[[ EXTRACTED MATERIAL, beginning ]]

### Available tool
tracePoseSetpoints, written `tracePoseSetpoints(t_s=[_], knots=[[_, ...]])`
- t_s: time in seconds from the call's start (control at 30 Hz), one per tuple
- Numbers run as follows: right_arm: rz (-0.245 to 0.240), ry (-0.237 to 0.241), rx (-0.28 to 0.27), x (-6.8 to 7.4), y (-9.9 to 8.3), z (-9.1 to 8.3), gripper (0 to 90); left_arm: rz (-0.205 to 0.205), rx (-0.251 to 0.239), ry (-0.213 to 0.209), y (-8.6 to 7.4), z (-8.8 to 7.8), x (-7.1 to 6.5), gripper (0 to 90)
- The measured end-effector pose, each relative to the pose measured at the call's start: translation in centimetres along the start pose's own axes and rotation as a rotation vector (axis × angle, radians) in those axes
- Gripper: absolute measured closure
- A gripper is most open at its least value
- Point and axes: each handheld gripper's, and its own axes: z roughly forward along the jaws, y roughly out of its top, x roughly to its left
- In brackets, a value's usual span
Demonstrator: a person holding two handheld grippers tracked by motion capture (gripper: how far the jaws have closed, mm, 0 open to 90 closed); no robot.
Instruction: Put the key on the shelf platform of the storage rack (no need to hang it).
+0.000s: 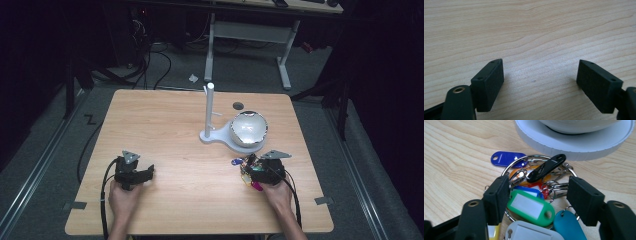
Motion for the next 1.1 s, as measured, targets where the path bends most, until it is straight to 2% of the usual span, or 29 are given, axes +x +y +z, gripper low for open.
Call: tracePoseSetpoints(t_s=[0.2, 0.27, 0.37, 0.43, 0.53, 0.6, 0.77, 0.93, 1.1], knots=[[0.008, 0.013, 0.002, 0.0, 0.0, 0.2, 32.0, 0.002, 0.002, 0.0, 0.0, 0.0, 0.0, 22.3], [0.023, 0.024, 0.005, -0.2, 0.0, 0.2, 31.3, 0.002, 0.002, 0.0, 0.0, 0.0, 0.0, 22.3], [0.046, 0.053, 0.004, -0.5, -0.1, 0.2, 38.8, 0.002, 0.002, 0.0, 0.0, 0.0, 0.0, 22.3], [0.039, 0.072, 0.0, -0.3, -0.1, 0.2, 46.8, 0.002, 0.002, 0.0, 0.0, 0.0, 0.0, 22.3], [0.037, 0.082, -0.003, -0.3, -0.1, 0.2, 48.6, 0.0, 0.0, -0.001, 0.0, 0.0, 0.0, 22.3], [0.057, 0.1, -0.001, -0.6, -0.1, 0.2, 49.0, 0.002, 0.002, 0.0, 0.0, 0.0, 0.0, 22.3], [0.059, 0.093, 0.001, -0.5, -0.1, 0.1, 49.6, 0.0, 0.0, -0.001, 0.0, 0.0, 0.0, 22.3], [0.034, 0.074, -0.029, -0.4, 0.0, -0.3, 56.7, -0.001, 0.0, -0.001, 0.0, 0.0, 0.0, 22.4], [0.009, 0.064, -0.045, -0.1, 0.0, -0.7, 60.0, -0.001, 0.0, -0.001, 0.0, 0.0, 0.0, 22.4]])
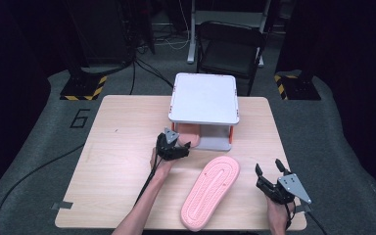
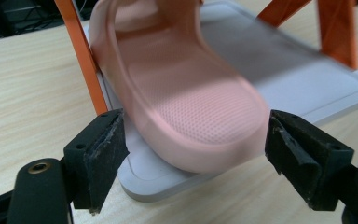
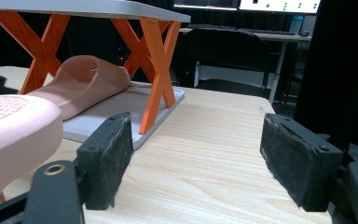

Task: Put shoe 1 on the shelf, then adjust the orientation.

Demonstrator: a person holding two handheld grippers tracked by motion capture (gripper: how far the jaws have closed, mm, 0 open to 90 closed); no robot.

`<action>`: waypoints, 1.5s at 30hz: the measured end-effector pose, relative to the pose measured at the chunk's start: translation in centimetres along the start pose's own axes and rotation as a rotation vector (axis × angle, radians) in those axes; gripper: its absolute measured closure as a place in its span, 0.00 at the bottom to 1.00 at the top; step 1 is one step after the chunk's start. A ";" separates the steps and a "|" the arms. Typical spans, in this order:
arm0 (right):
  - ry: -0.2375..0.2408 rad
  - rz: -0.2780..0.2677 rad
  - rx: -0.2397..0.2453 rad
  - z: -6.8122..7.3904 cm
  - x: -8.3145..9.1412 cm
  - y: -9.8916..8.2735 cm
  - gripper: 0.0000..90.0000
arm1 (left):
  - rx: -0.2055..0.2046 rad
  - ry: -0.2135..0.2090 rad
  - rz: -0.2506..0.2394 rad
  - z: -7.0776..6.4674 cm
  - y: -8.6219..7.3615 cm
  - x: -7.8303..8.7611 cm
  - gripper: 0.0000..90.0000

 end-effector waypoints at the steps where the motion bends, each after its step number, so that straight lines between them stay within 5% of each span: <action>1: 0.001 0.000 -0.002 0.0 0.0 0.0 0.28 | -0.003 -0.004 -0.021 0.1 0.0 0.7 0.23; 11: 0.002 0.006 0.004 0.3 0.0 -0.1 0.28 | 0.098 -0.090 -0.162 3.8 -2.7 7.8 0.28; 13: 0.003 0.006 0.007 0.3 0.0 -0.1 0.28 | 0.079 -0.066 -0.153 5.2 -3.5 9.5 0.28; 22: 0.035 0.014 0.020 1.1 -0.2 -0.1 0.28 | 0.140 0.001 -0.160 9.9 -8.2 14.1 0.27; 26: 0.060 0.008 0.026 1.4 -0.2 0.1 0.27 | 0.185 0.014 -0.168 11.0 -10.1 15.3 0.27; 33: 0.166 0.012 0.050 2.9 0.0 0.3 0.27 | 0.202 0.027 -0.165 11.5 -12.4 16.6 0.27; 38: 0.238 0.010 0.037 4.7 1.2 0.8 0.24 | 0.226 0.028 -0.184 11.8 -12.7 17.3 0.27; 45: 0.267 0.010 0.043 7.4 3.6 1.5 0.23 | 0.249 0.038 -0.193 12.1 -12.9 17.6 0.27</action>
Point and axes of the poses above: each handheld gripper's, and its own axes: x roughly backward along the jaws, y roughly out of its top, z roughly to its left, the point moved 1 cm from there along -x, roughly forward along the jaws, and after that the axes turned 12 degrees about z, right-handed, at the moved point
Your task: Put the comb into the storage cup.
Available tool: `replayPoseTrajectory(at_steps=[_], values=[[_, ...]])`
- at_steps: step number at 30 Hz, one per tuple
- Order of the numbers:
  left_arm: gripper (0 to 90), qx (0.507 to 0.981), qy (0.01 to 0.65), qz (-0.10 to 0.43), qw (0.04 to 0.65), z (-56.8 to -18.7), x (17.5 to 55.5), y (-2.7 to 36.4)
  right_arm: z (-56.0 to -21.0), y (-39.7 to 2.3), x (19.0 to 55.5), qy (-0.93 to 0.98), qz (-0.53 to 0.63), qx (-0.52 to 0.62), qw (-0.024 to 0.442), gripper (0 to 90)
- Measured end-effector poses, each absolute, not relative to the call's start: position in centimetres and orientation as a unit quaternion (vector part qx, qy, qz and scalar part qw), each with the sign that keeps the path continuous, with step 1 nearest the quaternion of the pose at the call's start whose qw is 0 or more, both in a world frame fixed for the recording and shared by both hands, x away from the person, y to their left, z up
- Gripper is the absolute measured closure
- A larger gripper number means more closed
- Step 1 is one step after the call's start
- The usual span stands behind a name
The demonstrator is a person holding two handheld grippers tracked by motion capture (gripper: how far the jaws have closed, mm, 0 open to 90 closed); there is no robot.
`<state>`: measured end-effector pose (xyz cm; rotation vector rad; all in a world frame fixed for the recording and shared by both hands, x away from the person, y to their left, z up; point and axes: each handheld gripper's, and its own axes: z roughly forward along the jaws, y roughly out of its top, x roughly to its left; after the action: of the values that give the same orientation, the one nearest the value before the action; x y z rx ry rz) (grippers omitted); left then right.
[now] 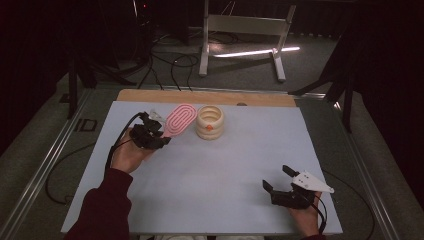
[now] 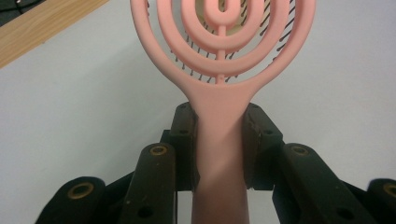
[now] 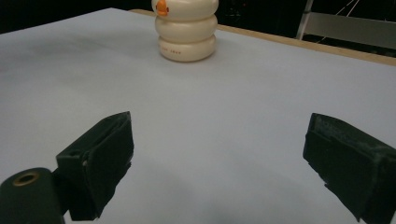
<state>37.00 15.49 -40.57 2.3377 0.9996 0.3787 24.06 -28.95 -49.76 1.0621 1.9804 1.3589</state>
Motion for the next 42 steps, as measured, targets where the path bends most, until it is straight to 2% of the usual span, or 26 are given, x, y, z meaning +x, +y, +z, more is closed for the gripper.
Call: replayPoseTrajectory(at_steps=[20,42], values=[[70.0,0.890,0.336,0.138,0.277,-40.9,35.8,13.2,-48.4,-28.4,25.7,0.724,0.524,0.394,0.212,8.5],[69.9,0.891,0.317,0.138,0.293,-40.7,35.0,11.8,-44.7,-24.0,29.3,0.751,0.519,0.375,0.162,7.7]])
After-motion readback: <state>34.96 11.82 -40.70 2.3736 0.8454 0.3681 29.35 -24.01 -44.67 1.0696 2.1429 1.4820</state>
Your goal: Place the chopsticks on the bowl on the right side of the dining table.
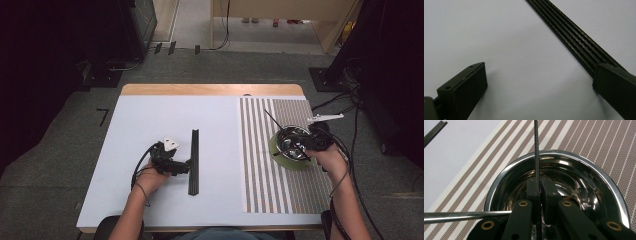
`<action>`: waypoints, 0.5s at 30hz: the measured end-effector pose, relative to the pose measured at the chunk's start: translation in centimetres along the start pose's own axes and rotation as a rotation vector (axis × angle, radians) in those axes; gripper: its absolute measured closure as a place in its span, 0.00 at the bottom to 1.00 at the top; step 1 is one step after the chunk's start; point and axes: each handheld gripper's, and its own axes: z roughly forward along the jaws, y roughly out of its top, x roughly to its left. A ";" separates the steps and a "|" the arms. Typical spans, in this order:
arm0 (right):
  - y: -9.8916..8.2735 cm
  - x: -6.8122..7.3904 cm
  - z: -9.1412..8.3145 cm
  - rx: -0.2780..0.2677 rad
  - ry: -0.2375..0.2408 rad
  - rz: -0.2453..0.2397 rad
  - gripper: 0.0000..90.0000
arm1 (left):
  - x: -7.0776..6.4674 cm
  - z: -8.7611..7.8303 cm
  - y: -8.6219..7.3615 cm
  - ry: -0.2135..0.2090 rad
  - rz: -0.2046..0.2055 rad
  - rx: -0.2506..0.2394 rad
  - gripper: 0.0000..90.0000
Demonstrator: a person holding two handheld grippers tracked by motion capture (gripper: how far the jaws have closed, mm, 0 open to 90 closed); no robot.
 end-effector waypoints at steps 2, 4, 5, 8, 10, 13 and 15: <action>0.0 0.0 0.0 0.000 0.002 -0.001 0.97 | 0.0 0.0 0.0 0.000 0.000 0.000 0.00; -0.2 -0.1 -0.2 0.002 0.008 -0.002 0.97 | 0.0 0.0 0.0 0.000 0.000 0.000 0.00; -0.2 -0.1 -0.2 0.002 0.008 -0.002 0.97 | 0.0 0.0 0.0 0.000 0.000 0.000 0.00; -0.4 -0.1 -0.5 0.010 -0.005 -0.014 0.97 | 0.0 0.0 0.0 0.000 0.000 0.000 0.00; -0.4 -0.1 -0.6 0.013 -0.005 -0.015 0.96 | 0.0 0.0 0.0 0.000 0.000 0.000 0.00; -0.5 -0.1 -0.7 0.019 -0.006 -0.019 0.96 | 0.0 0.0 0.0 0.000 0.000 0.000 0.00; -0.5 0.0 -0.7 0.025 -0.008 -0.022 0.96 | 0.0 0.0 0.0 0.000 0.000 0.000 0.00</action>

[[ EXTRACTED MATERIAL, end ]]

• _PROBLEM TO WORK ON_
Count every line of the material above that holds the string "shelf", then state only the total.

• _ANSWER TO THIS PROBLEM_
2